ISLAMABAD: A Pakistani high court on Tuesday extended former prime minister Nawaz Sharif’s bail in two separate corruption cases till October 26, after the country’s anti-corruption watchdog contended that it had no objection to granting bail to the accused.
Sharif was disqualified by the Supreme Court over allegations regarding his personal wealth. In 2018, he was sentenced to 10 years in prison in a corruption case involving purchases of luxury apartments in London. The same year, he got seven-year jail in another case involving his failure to prove the source of funds to set up a steel mill.
In November 2019, the three-time former premier traveled to London for medical treatment after the Lahore High Court granted him bail for eight weeks, but he stayed abroad for four years in self-exile only to return home last week.
The ex-premier secured a protective bail from the Islamabad High Court (IHC) ahead of his return to the country, which expired on Tuesday. He appeared before the IHC, seeking restoration of his appeals against the conviction.
A two-member bench led by IHC Chief Justice Amir Farooq heard the ex-premier’s appeals and extended his bail on the insistence of his lawyer.
“This is a case of first impression,” Sharif’s counsel, Azam Nazir Tarar, contended before the court. “You may extend our protective bail for some days.”
Tarar argued that Sharif had traveled abroad with the permission of the Lahore High Court and he had been regularly submitting his medical reports in the court.
“He did not remain absent [from the hearings] intentionally,” he contended.
A prosecutor for the country’s anti-corruption watchdog, the National Accountability Bureau (NAB), informed the court they did not intend to arrest the ex-premier for now and neither had any objection to an extension in his bail.
At this, the court extended Sharif’s protective bail till October 26.
Earlier in the day, Sharif surrendered himself before an accountability court in Islamabad, seeking revocation of his 2020 arrest warrants in a separate case relating to luxury vehicles he had retained from the state repository during his tenures in office, in violation of the rules.
In September 2020, the accountability court in Islamabad issued non-bailable arrest warrants for the former premier and later initiated the process to confiscate his properties over his continued absence from court hearings.
“As he [Nawaz Sharif] has surrendered before the court, therefore his arrest warrants should be canceled,” a NAB prosecutor said at the hearing. “The trial in the case can move forward if his warrants are revoked.”
Sharif appeared in the courtroom along with his legal team and senior party leaders, including his younger brother and ex-premier Shehbaz Sharif. He was allowed to leave the courtroom shortly after he marked his attendance.
The court later confirmed Sharif’s bail against surety bonds of one million rupees and adjourned the hearing till November 20.

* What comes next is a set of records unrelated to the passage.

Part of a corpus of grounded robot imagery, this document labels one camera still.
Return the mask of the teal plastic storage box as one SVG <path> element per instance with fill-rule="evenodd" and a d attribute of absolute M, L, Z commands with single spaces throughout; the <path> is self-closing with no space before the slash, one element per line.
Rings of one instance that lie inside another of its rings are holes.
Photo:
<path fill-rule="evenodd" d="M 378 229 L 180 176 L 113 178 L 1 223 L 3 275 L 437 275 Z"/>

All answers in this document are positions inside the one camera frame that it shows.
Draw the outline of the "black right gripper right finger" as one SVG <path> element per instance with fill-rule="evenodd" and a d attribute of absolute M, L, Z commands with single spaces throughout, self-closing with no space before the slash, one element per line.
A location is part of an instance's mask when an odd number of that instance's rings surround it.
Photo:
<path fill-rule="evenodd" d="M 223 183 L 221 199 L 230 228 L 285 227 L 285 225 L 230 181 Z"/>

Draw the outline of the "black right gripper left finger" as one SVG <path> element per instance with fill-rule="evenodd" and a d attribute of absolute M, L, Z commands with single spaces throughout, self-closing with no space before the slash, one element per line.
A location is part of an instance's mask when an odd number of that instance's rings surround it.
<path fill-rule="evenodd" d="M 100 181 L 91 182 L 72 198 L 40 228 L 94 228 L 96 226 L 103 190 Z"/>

In a separate development, the caretaker Punjab government suspended Sharif’s sentence in one of the corruption references, the Al-Azizia Steel Mills case, through an approval of the provincial cabinet. The Punjab interim information minister confirmed the development, citing “constitutional powers” vested in the provincial government.
“A final decision of the case will be taken by the court,” Information Minister Aamir Mir told reporters in Lahore.